RESPONDENT : Mr Romano [MIQ Lawyers]


JUDGMENT OF : Acting Master Ms Vandhana Lal


DELIVERED ON : 03 October 2019


JUDGMENT
[Winding Up by a Creditor of a Company in Insolvency]

Application

  1. This is an application by China Railway First Group (FIJI) Limited [the Applicant] under section 513(3)(c) of the Companies Act 2015[the Act] to wind up Touchwood Pacific PTE Limited [the Respondent] on the basis of insolvency.
  2. A presumption of insolvency arises from the Respondent’s failure to comply with a statutory demand dated 16 April 2018. The quantum of debt is $27,203 [Twenty Seven Thousand Two Hundred and Three Dollars] being sum owing for the hire of machineries by the Respondent from the Applicant’s Plant and Machinery Hire Department.
  3. The winding up application was commenced on 24 August 2018. On 03 December 2018, the 06 months period for determination of the application was extended pursuant to section 528 of the Act.
  4. On 22 October 2018, the Respondent filed an affidavit opposing the application.
  5. A reply was filed by the Applicant on 17 February 2018.

Opposition

  1. The grounds for opposing the application can be summarised as follows:
    1. There was breach of contract by the Applicant by not providing operators for the bull dozer and excavator caterpillar. As a result of which the work was not done for three (3) weeks from 20 January 2017 to 21 February 2017.
    2. Pursuant to Clause 2.1 of the contract the renting period for the machine was from 20 January 2017 to 20 February 2017. The Applicant has without just reason charged the Respondent for extra 11 days up to 28 February 2017.
    3. The Applicant had influenced the Respondent to enter into the said contract without allowing the Respondent to get independent legal opinion. The initial agreement was for the rental rate to be calculated at an hourly rate whilst in operation at work site.

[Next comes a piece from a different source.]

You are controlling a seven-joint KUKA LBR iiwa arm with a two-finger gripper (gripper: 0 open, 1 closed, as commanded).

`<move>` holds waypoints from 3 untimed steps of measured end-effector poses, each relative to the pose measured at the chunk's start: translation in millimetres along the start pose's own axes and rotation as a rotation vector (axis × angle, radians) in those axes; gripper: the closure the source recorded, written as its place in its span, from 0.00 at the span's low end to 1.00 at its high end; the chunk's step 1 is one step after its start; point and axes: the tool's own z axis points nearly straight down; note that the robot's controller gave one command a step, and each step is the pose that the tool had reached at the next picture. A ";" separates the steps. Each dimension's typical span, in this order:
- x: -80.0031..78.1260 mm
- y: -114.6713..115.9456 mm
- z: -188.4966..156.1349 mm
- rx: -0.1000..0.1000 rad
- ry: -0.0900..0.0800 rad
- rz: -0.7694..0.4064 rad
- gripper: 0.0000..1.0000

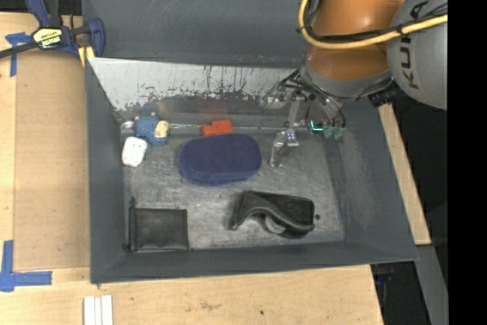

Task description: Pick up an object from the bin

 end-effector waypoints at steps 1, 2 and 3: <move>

Can the Company dispute the debt?

  1. Rule 9 of the Companies (Winding Up) Rules [the Rules] provides that an application for winding up must be supported by a statutory affidavit verifying the application. Said affidavit is prima facie evidence of the facts stated on it. The Affidavit must set out the facts that are material to, and justify the making of a Winding Up order [Rules 10 (1)].

As stated earlier, debt is sum owing for the hire of machineries by the Respondent from the Applicant’s Plant and Machinery Hire Department


  1. Section 529 of the Act reads:
  2. The Respondent did not take the step of applying to set aside the statutory demand pursuant to Section 516 of the Companies Act.
  3. Neither has the Respondent sought leave pursuant to Section 529 of the Companies Act to oppose the application on a ground it may have relied upon in an application to set aside the statutory demand.
  4. I do not find the Respondent has a legitimate basis to dispute the debt the subject of the Plaintiff’s statutory demand.
  5. For these reasons the ground of opposition need not be considered further.

Is the Respondent Company Solvent?

  1. The test for solvency is found in section 514 (1) of the Companies Act which reads”

“A company or foreign company is solvent if, and only if, it is able to pay all the debts, as and when they become due and payable”.


Sub section 2 in turn states that;

“A company or foreign company which is not solvent is Insolvent”.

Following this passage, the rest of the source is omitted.